I remember visiting the collapsing Soviet Union and early post-Soviet Russia in the early 1990s. Again and again everyday people would say to us, “we just want to become a normal country.” By that they meant a country with the rule of law, opportunity for everyday folks, and a chance to do better economically over time.

As Berman makes clear, that “normal country” was killed off by the oligarchs, organized crime, and the KGB holdovers. The consequences of that failure will limit Russia’s future. That reality should be the baseline for American thinking about strategic planning dealing with Russia.

—Newt Gingrich

Former Speaker of the House

July 7, 2013

PREFACE

RUSSIA’S DISORDER COMES WEST

On April 15, 2013, two bombs went off on Boylston Street, near the finish line of the famous Boston Marathon. The improvised explosive devices, seemingly timed to go off during peak crowd numbers, ripped through the spectators, killing three and injuring more than 250 others in the largest terrorist incident to take place on U.S. soil since the attacks of 9/11.
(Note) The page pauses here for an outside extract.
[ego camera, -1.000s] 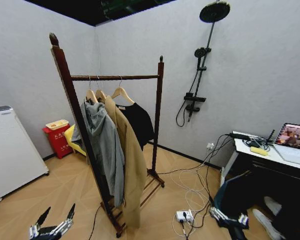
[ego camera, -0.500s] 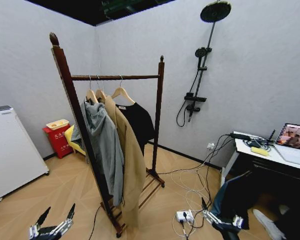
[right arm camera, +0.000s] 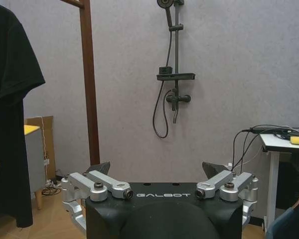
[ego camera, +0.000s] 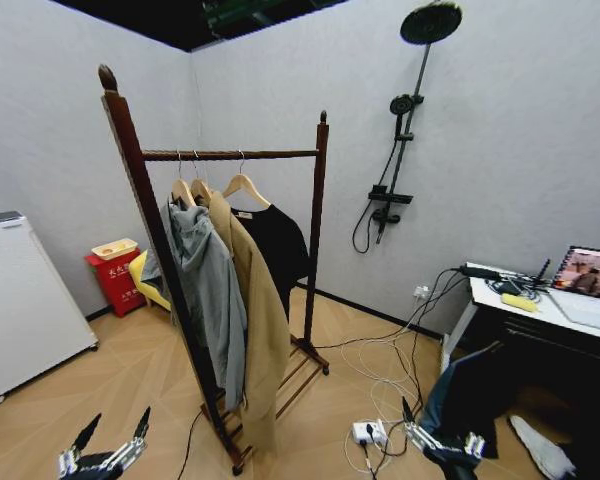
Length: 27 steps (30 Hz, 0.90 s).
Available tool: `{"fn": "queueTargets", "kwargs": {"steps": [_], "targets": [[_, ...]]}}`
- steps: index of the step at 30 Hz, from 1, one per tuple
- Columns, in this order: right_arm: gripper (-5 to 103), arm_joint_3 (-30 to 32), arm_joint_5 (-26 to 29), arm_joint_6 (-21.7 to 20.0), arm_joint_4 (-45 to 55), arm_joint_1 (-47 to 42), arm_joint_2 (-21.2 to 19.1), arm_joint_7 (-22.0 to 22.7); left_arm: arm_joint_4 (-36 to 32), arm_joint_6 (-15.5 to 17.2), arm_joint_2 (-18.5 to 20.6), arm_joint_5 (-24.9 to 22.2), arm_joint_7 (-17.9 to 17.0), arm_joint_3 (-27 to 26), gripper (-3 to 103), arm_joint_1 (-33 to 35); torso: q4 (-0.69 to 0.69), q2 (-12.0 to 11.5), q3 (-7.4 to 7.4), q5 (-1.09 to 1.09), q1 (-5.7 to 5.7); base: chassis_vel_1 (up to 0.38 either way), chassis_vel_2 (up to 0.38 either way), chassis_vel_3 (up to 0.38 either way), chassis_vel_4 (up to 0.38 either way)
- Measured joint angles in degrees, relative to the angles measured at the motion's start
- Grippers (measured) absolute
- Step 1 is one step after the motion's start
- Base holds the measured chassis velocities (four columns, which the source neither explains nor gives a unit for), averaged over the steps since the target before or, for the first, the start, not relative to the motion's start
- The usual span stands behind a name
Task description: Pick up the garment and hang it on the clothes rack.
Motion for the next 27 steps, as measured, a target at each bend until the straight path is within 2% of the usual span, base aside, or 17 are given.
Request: {"fn": "queueTargets", "kwargs": {"steps": [10, 27], "targets": [[100, 0.0, 0.1, 0.0, -0.1, 0.0, 0.0, -0.1, 0.0, 0.0, 0.0, 0.0, 0.0, 0.0, 100, 0.0, 0.00, 0.0, 0.00, 0.00, 0.00, -0.050, -0.043, -0.057, -0.055], [100, 0.0, 0.1, 0.0, -0.1, -0.1, 0.0, -0.1, 0.0, 0.0, 0.0, 0.0, 0.0, 0.0, 100, 0.0, -0.01, 0.0, 0.00, 0.00, 0.00, -0.115, -0.117, -0.104, -0.113]]}}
In the days that followed, a massive dragnet by law enforcement authorities netted two perpetrators of Chechen extraction: twenty-six-year-old Tamerlan Tsarnaev and his nineteen-year-old brother, Dzhokhar. The resulting showdown left the former dead and the latter hospitalized and awaiting justice in the U.S. legal system.

Speculation has abounded about the motivations that led the two brothers to carry out their brazen act of terror. By all accounts, both were homegrown radicals, albeit ones who had received inspiration, and perhaps even dangerous instruction, from ideologues abroad. But at least in some measure, the roots of the Tsarnaevs’ militancy can be traced back to Russia’s long-running struggle against radical Islam—a phenomenon that, two decades after the collapse of the USSR, has begun to emerge as a threat to the West.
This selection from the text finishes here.